### Required work
Identify and pull out each line of the entries in which "labels" occurs.

(Records from a collection)
------------------------

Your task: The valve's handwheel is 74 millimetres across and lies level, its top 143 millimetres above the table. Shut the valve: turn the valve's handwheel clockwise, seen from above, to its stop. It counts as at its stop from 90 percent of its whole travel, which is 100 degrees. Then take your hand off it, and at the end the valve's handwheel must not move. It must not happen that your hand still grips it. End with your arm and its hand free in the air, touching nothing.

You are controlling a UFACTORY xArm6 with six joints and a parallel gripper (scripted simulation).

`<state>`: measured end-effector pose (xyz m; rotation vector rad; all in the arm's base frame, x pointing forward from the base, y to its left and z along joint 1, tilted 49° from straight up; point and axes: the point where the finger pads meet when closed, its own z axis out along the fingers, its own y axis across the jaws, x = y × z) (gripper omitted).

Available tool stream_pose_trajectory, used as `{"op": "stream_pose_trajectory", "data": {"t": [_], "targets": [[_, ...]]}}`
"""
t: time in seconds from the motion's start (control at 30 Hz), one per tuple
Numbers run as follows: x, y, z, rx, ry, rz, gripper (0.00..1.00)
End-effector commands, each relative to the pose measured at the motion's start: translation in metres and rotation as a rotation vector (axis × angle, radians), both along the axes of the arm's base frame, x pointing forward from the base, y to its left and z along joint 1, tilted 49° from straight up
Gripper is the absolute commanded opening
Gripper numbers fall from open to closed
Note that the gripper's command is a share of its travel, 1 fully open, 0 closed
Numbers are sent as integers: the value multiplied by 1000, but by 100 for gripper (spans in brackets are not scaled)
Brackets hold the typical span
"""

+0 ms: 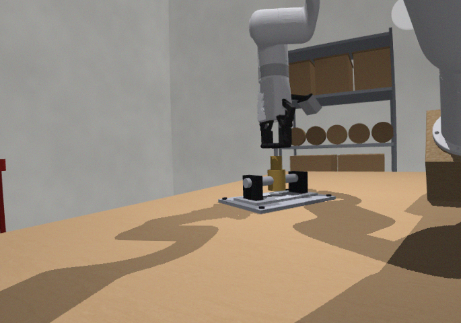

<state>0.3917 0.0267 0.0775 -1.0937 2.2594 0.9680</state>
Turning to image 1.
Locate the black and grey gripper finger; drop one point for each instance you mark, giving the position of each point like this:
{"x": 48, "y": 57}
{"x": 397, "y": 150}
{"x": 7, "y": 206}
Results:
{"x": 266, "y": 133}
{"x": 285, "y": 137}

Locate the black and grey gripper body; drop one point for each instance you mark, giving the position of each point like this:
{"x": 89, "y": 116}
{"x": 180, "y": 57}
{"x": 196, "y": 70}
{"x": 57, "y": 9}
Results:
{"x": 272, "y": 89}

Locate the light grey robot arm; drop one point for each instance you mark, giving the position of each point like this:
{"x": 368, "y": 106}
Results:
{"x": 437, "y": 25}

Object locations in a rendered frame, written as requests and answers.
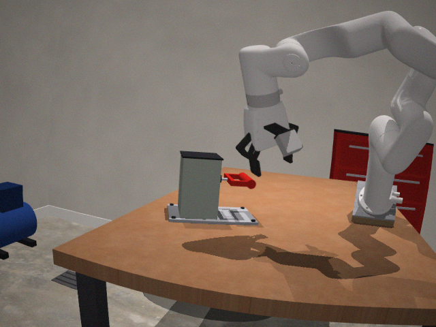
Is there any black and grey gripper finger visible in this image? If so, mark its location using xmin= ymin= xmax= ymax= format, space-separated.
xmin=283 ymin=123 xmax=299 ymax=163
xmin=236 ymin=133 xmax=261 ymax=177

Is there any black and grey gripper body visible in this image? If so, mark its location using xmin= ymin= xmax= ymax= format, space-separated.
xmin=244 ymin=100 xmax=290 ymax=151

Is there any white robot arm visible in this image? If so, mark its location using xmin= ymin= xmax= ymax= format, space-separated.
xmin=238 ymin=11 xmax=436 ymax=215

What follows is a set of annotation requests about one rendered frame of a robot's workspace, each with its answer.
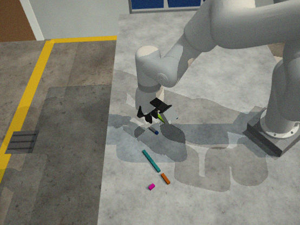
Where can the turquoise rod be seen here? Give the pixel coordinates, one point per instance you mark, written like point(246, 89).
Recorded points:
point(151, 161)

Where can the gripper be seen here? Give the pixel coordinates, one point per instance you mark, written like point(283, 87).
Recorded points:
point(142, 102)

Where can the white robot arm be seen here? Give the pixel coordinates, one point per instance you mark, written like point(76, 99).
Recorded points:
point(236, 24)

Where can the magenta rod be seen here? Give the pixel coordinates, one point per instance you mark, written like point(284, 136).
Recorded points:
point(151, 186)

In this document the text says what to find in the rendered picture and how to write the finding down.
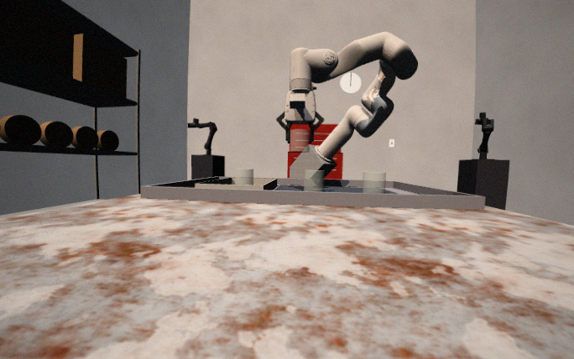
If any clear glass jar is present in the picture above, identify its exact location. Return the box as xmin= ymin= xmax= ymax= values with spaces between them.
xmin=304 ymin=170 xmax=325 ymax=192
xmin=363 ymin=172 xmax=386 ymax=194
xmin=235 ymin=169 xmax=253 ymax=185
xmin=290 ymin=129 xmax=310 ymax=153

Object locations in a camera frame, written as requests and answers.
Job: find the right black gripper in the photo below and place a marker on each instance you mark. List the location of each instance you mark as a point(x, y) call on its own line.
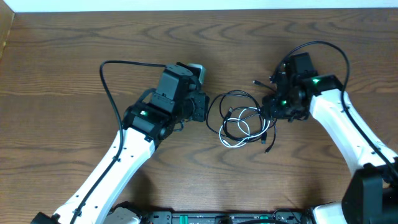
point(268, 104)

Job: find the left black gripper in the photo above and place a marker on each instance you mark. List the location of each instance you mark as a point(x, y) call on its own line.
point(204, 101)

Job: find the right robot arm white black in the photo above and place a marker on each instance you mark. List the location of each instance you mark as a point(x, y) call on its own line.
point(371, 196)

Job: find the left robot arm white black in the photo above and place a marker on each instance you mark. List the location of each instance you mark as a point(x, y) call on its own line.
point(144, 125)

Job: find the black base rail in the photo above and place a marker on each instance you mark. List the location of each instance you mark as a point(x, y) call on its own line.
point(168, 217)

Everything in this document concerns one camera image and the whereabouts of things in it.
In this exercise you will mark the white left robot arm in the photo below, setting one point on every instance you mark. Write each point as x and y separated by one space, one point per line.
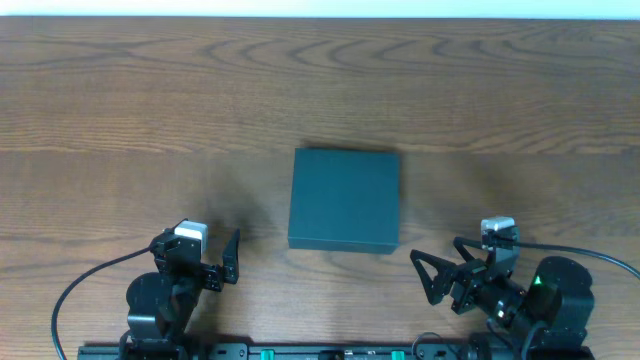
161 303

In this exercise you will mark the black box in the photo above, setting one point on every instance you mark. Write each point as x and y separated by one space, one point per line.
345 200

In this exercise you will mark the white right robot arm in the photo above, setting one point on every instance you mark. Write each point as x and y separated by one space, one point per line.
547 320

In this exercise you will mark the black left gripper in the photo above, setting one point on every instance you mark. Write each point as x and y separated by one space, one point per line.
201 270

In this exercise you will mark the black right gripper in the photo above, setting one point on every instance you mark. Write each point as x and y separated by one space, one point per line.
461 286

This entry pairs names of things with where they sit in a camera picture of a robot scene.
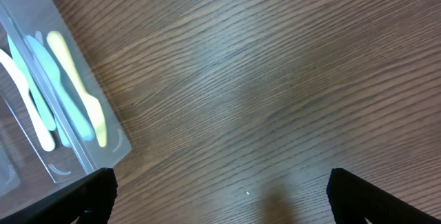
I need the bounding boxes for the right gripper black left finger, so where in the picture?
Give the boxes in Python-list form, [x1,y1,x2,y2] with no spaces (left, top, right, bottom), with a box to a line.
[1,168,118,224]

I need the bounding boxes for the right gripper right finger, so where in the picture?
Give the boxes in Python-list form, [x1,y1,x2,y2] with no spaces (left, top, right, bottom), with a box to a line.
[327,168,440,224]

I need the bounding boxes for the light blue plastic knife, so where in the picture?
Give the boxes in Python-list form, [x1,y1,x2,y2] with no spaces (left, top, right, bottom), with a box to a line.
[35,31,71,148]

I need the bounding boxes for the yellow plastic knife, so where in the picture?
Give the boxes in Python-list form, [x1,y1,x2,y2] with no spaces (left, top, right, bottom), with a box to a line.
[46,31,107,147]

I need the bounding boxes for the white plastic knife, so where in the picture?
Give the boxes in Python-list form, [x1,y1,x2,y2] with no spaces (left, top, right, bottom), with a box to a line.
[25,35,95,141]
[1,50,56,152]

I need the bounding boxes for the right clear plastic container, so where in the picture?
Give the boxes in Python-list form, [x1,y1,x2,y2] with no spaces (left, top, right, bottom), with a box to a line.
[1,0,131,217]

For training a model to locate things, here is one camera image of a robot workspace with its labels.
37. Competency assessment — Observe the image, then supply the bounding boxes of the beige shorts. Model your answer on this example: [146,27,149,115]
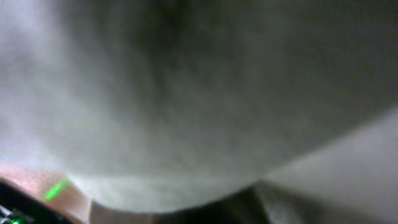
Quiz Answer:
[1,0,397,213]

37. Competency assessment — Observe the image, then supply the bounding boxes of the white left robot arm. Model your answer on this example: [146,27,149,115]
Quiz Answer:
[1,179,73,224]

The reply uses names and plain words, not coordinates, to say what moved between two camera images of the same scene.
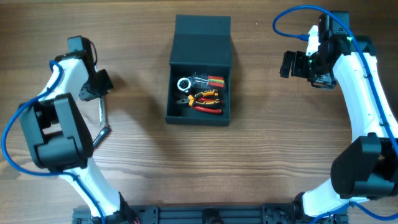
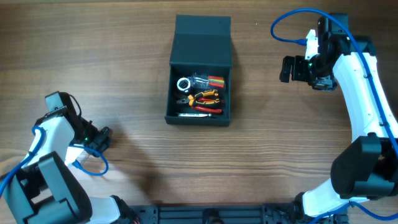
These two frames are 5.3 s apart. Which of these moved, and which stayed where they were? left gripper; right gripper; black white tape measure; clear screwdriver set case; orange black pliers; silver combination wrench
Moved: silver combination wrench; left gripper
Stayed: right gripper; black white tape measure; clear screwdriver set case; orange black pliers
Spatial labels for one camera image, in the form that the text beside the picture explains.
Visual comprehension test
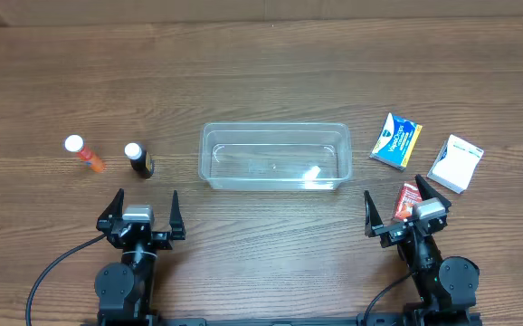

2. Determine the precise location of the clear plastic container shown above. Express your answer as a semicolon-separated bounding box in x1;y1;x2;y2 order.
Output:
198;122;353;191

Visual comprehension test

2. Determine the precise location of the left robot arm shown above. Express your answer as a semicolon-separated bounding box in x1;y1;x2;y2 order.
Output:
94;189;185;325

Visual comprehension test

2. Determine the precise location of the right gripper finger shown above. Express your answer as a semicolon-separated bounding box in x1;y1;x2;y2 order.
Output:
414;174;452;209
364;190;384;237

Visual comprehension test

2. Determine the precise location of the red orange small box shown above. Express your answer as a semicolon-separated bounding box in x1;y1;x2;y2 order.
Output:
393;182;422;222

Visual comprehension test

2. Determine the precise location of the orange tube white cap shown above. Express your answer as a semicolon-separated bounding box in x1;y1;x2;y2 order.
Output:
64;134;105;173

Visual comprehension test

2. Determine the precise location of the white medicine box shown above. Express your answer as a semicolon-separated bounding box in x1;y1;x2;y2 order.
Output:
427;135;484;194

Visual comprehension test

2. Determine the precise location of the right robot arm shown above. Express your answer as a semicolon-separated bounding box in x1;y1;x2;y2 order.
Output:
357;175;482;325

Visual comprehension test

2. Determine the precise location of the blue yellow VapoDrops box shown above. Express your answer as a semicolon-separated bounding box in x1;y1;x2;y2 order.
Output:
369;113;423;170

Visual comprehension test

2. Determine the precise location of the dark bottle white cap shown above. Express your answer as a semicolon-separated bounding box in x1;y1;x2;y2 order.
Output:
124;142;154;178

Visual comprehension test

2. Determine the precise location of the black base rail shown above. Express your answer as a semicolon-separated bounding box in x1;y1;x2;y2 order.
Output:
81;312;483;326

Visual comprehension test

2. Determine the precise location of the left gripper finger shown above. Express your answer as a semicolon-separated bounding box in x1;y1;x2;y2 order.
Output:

------------------------

### Solution for this exercise
For training a model to locate things, here is one camera image of a robot workspace with its labels.
Spatial labels for one camera image, in the form that the text beside the picture explains.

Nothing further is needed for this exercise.